The Ninth Circuit has not, as yet, adopted the Twombly/Iqbal pleading standard for affirmative defenses, although a number of federal district court decisions have. Other district courts, however, have refused to apply Twombly/Iqbal to affirmative defenses, based primarily on the differences in language between Rule 8(a)(2) and 8(c), as well as practical considerations. See Kohler v. Staples The Office Supply Store, Inc., 291 F.R.D. 464, 468-69 (S.D.Cal. 2013) and Lane v. Page, 272 F.R.D. 581, 591-597 (N.M. 2011). See also Garity v. Donahoe, 2013 WL 4774761, *2 (D.Nev. 2013) and Ferring B.V. v. Watson Laboratories, Inc., 2012 WL 607539, *3 (D.Nev. 2012) (declining to apply Twombly/Iqbal pleading standard to affirmative defenses). This Court is persuaded by the reasoning of the Kohler and Lane decisions and therefore adopts the view that the Twombly/Iqbal pleading standard does not apply to the pleading of affirmative defenses under Rule 8(c).
The Court agrees with Cincinnati that certain of International's affirmative defenses are nevertheless improper or deficient under the requirements of Rule 8(c) and should be stricken. International's first affirmative defense alleges that Cincinnati's third party complaint fails to state a claim upon which relief can be granted. As the Court noted at the hearing, it has been a customary or frequent practice for defendants to assert failure to state a claim as an affirmative defense. As Judge Du held in FTC v. Johnson, 2013 WL 2460359 (D.Nev. 2013), however:
Failure to state a claim is not an affirmative defense. Barnes v. AT & T Pension Ben. Plan-Nonbargained Program, 718 F.Supp.2d 1167, 1174 (N.D.Cal. 2010); Boldstar Tech., LLC v. Home Depot, Inc., 517 F.Supp.2d 1283, 1291 (S.D.Fla. 2007) ("Failure to state a claim is a defect in the plaintif''s claim; it is not an additional set of facts that bars recovery notwithstanding the plaintiff''s valid prima facie case. Therefore, it is not properly asserted as an affirmative defense."). A plaintiff fails to state a claim when she cannot properly establish the required essential elements of a claim.
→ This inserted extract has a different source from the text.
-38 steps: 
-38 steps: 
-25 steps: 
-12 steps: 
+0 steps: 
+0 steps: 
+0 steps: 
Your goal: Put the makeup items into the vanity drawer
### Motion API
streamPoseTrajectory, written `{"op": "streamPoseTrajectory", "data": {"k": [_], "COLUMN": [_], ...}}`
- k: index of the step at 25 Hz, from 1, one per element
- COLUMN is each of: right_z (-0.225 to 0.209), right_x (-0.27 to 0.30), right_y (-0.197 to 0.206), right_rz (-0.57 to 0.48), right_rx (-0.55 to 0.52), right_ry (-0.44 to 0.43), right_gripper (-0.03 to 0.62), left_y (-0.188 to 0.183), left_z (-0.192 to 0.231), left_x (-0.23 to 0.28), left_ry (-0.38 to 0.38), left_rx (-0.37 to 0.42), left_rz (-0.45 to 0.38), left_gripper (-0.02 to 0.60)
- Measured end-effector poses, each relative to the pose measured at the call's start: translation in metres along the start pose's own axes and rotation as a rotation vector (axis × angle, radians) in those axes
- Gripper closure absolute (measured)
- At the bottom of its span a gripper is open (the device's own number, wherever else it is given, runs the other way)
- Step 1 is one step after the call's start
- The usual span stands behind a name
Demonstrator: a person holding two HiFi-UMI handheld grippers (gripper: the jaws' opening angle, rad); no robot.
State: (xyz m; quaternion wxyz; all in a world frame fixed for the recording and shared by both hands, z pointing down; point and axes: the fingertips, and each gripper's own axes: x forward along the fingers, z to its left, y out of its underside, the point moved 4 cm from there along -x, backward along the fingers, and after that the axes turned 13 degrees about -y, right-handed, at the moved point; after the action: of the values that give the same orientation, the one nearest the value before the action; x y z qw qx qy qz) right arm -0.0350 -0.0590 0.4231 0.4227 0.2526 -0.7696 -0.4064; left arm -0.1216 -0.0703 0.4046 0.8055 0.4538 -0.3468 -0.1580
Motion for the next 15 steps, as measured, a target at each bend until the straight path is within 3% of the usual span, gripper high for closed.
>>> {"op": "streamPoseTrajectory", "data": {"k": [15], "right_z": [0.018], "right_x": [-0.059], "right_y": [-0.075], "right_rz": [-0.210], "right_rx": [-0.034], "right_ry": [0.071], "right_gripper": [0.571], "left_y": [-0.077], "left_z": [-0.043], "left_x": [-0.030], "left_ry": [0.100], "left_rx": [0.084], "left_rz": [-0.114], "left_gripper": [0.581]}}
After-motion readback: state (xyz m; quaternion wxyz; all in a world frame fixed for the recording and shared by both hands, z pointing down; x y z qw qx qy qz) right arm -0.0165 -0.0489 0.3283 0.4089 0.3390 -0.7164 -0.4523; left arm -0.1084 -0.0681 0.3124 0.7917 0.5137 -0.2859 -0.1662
If the plaintiff does, a defendant may raise an affirmative defense that serves as an excuse or justification notwithstanding the existence of the claim's required elements. See Barnes, 718 F.Supp.2d at 1173 (quoting Roberge v. Hannah Marine Corp., No. 96-1691, 124 F.3d 199, 1997 WL 468330, at *3 (6th Cir. Aug. 13, 1997)).
Accordingly, on this basis, the Court strikes International's first affirmative defense for failure to state a claim upon which relief can be granted. . . .
The Court also strikes International's Twelfth Affirmative Defense which alleges that International is entitled to indemnity or contribution from other defendants or third party defendants. That may be true or untrue, but it is not an affirmative defense to Cincinnati's claims. The Court similarly strikes International's Fifteenth Affirmative Defense for an award of attorney's fees if it prevails in this action. The Court also strikes International's Twenty-Third Affirmative Defense which merely reserves other possible affirmative defenses that may be available to the Defendant. This is not an affirmative defense. Accordingly,
IT IS HEREBY ORDERED that Third Party Plaintiff The Cincinnati Insurance Company's Motion to Strike International Lining Technology's Affirmative Defenses (#30) is granted, in part, and denied, in part in accordance with the foregoing provisions of this order.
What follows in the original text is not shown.